Amira. In France. Building wind turbines. He pictured her on a construction site, in a hard hat, holding blueprints, directing crews. He didn’t know if this was real. He only knew she wasn’t here.
He arrived home. The apartment was quiet. Yasmine was at her sister’s. He would be alone tonight. He would be alone tomorrow.
He went to the bedroom. He opened the closet. Amira’s old clothes were there — her school uniform, her first interview suit, the dress she wore for graduation.
He touched the sleeve. The fabric was soft. Cotton from the market in Tunis, bought when she was eighteen. She had worn it to her university graduation.
He stood alone in the bedroom. The closet was full of clothes she would never wear again.
Tunisia. The empty cribs. The declining deliveries. The young women leaving for France.
The olive trees. The trees that were still standing. The trees that would outlast them all.
He closed the closet door.
That evening, Karim sat in his office. He took out the delivery logs. He added one more entry:
December 2025: Amira ben Hadded, departed for France.
He placed the log back in the drawer. He turned off the light.
Karim sat in the dark. The office was quiet. The delivery log was in the drawer.
He stood up. He walked to the window.
The streetlights flickered on. The traffic moved below. A taxi drove past, carrying suitcases to the airport.
The bars of the crib cast shadows on the floor. Long shadows. Growing longer as the night deepened.
November 2028. A note from Tayeb, waiting for Karim when he arrived at the hospital.
Karim —
I’m writing this from Cairo. Waiting for my connection to Tunis.
I left Jakarta this morning. I don’t know when I’ll be back.

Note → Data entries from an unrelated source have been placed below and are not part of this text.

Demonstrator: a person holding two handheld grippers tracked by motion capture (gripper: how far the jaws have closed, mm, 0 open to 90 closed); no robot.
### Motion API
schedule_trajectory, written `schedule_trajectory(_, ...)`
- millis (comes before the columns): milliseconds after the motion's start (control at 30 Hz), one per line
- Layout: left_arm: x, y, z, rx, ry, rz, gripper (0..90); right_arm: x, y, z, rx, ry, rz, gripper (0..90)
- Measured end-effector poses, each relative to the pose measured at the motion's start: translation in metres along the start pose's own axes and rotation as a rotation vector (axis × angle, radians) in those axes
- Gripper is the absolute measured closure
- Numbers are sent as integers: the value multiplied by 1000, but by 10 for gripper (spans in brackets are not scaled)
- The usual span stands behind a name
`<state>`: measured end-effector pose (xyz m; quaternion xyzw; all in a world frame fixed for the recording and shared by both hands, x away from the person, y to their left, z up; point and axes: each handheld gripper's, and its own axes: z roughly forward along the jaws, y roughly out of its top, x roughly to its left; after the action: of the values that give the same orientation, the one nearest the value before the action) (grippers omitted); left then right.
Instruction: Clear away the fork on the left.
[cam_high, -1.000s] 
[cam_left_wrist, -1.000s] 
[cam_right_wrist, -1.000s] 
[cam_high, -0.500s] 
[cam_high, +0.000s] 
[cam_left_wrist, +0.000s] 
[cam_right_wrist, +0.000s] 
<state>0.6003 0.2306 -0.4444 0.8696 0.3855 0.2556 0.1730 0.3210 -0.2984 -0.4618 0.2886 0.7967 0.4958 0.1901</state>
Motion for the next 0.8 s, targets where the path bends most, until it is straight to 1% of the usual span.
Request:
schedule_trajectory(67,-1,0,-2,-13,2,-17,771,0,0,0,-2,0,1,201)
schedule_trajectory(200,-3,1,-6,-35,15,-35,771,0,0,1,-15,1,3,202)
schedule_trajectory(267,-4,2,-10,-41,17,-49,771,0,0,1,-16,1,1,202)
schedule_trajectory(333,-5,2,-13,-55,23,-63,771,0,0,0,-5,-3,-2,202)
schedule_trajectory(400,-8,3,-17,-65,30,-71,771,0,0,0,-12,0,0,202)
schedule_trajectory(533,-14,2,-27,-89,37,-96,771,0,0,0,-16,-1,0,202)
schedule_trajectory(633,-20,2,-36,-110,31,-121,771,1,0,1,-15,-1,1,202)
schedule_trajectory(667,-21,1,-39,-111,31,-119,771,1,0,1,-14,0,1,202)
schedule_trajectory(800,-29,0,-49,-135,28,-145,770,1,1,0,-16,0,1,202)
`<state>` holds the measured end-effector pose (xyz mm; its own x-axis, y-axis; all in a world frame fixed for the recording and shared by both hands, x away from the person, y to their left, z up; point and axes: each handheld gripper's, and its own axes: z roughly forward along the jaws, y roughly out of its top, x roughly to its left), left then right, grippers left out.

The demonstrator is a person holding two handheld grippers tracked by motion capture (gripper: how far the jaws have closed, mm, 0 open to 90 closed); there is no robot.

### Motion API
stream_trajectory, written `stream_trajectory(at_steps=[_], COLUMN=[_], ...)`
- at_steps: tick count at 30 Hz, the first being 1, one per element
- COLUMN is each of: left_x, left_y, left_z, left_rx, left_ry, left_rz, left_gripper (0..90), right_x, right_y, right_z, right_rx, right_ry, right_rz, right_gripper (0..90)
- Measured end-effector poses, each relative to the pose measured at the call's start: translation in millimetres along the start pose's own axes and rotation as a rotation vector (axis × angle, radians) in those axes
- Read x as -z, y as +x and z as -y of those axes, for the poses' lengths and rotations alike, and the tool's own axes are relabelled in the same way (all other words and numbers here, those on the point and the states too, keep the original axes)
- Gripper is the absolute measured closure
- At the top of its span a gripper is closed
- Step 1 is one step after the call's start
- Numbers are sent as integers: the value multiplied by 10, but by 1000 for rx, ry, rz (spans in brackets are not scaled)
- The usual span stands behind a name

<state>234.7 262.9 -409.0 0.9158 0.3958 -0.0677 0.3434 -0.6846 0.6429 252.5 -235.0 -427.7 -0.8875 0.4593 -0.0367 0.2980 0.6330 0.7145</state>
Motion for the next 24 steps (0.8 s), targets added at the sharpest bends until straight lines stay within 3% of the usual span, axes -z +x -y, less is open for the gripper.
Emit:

I found what I was looking for. Not a solution. Not a blueprint. Not a template Tunisia can copy and implement.
Something else.
I’ll tell you when I see you.
Meet me at the grove. The old tree. The one your grandfather showed us.
Bring your notebooks. Bring your evidence. Bring your memories.
I’ll bring mine.
— Tayeb
Karim read the note. He folded it. He placed it in his pocket.
The grove. The old tree. His grandfather’s tree.